There was much debauchery in Ephesus. There is much of it around today, a lot of it trying to enter our TV screens and in popular music. These human-induced distractions can seem all-encompassing, so much so that we think that there is the ultimate reality. But no. It has been Paul’s purpose in the Ephesian letter to show that the greatest things of all go on behind the passing show, they come from the heavenlies.

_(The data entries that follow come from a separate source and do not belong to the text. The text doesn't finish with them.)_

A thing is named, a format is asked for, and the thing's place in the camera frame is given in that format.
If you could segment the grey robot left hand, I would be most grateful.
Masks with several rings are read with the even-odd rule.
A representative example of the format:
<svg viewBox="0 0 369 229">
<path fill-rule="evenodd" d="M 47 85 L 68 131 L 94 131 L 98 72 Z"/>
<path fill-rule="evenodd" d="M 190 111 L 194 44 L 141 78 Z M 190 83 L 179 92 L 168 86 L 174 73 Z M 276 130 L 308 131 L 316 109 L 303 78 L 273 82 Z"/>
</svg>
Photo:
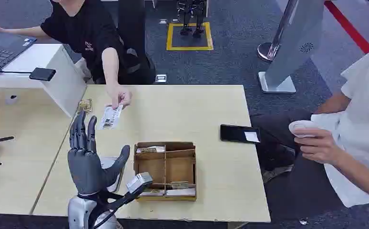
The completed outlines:
<svg viewBox="0 0 369 229">
<path fill-rule="evenodd" d="M 109 168 L 102 168 L 97 154 L 95 125 L 97 117 L 92 116 L 85 124 L 86 112 L 80 111 L 69 130 L 70 150 L 68 166 L 78 194 L 87 196 L 106 190 L 116 183 L 128 158 L 130 146 L 122 147 L 119 157 Z"/>
</svg>

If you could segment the person's left hand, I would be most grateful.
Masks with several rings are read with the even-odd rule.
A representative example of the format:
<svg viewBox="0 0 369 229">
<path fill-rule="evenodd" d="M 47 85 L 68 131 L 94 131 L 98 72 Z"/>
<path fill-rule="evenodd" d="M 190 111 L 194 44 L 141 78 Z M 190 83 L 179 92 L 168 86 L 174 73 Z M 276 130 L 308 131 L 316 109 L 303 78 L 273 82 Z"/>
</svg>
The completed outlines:
<svg viewBox="0 0 369 229">
<path fill-rule="evenodd" d="M 300 145 L 302 156 L 319 163 L 337 165 L 346 152 L 334 141 L 330 131 L 318 128 L 296 129 L 294 141 Z"/>
<path fill-rule="evenodd" d="M 124 86 L 117 85 L 106 85 L 107 93 L 112 102 L 112 109 L 116 110 L 119 106 L 123 106 L 123 109 L 131 104 L 132 93 Z"/>
</svg>

So Paul shows how to strike back at the distracting influences. There is the “sword of the Spirit” which is the word of God (6:17). The sword cuts and it can slash through the daily distractions that pose as ultimate reality – such things as medical worries, family concerns, soccer schedules, work challenges, school pressures and the sheer cussedness of the people we encounter on the subway or the freeway.

Don’t be deceived, says Paul. This is not the only reality. How right he was. Ephesus is gone, the Church endures. Life in Ephesus is not what we were made for. Living in the Spirit means we are helping build a temple that will never fall. The Spirit brings back to our remembrance those things we need to hear that can help us succeed spiritually even if we live amid Satan’s Sronghold. That is God’s promise to you and to me.